Overall, the most important data presently for all market participants remains the inflation data, and notably core inflation in the US which has heavily influenced global monetary policies and created very large moves in exchange rates and therefore earnings for many global companies. It is hard for us to give an accurate prediction of this one statistic, but it does seem that any “good” i.e. lower statistic here has the potential to create an easing in rate rises and an improvement in sentiment. Some of the largest contributors to headline CPI (Consumer Price Index) (energy and food) should now be showing much lower year-on-year increases and might even turn negative year-on-year as we move into the first quarter of 2023. The largest contributor to core CPI is housing costs and the forward looking data we can access for rental asking prices (Zillow index) suggest that the rate of increase here rolled over 3-6 months ago and so should start showing up in official current paid prices in the next few months. Anecdotally we also observe many consumer facing companies are currently cutting prices to stimulate sales, not least to clear excess inventory, so this suggests a lower level of price pressure on consumer goods as well as the potential for restocking in the coming months.

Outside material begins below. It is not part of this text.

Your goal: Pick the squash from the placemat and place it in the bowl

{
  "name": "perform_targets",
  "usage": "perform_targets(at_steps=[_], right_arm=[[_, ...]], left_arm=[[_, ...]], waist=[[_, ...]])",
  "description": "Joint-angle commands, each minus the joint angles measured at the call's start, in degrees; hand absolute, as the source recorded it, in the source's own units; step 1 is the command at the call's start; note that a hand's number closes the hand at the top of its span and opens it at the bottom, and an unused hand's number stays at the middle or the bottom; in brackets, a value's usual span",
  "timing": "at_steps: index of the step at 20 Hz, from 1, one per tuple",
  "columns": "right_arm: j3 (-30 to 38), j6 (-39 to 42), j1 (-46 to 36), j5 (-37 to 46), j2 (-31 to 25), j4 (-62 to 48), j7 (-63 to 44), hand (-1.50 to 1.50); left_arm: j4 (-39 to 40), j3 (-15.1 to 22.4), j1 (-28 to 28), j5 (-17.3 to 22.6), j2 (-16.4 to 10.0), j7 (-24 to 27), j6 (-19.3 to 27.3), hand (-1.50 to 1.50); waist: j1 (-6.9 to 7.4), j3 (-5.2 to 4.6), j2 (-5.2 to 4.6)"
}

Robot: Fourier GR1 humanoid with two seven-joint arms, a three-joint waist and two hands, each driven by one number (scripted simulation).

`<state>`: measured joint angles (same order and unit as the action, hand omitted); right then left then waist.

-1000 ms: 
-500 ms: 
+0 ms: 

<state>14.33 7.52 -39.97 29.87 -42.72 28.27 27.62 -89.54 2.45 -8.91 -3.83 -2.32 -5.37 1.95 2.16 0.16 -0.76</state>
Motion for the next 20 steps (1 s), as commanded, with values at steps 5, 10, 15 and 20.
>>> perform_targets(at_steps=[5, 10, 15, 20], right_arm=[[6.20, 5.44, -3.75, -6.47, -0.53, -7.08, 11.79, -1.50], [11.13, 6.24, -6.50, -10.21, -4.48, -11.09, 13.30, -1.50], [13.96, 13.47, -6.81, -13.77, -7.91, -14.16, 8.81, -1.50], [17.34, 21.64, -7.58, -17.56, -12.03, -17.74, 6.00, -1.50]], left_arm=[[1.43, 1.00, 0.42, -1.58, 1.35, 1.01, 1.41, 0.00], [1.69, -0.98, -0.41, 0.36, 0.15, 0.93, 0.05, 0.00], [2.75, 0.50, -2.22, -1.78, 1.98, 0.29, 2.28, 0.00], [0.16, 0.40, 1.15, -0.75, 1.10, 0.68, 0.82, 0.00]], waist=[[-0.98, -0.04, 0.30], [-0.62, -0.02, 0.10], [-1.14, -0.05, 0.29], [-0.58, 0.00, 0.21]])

We are therefore hopeful that inflation conditions can ease in the coming months. Nevertheless, and as discussed in previous updates we have lowered the Company’s gross and net exposure to reflect the high levels of uncertainty. The gross of the portfolio is therefore around 105% and the net is around 102%, and we remain net long to reflect the potential that we think is inherent in many holdings given much lower valuations but, we believe, secular growth prospects. We thank shareholders for their ongoing support.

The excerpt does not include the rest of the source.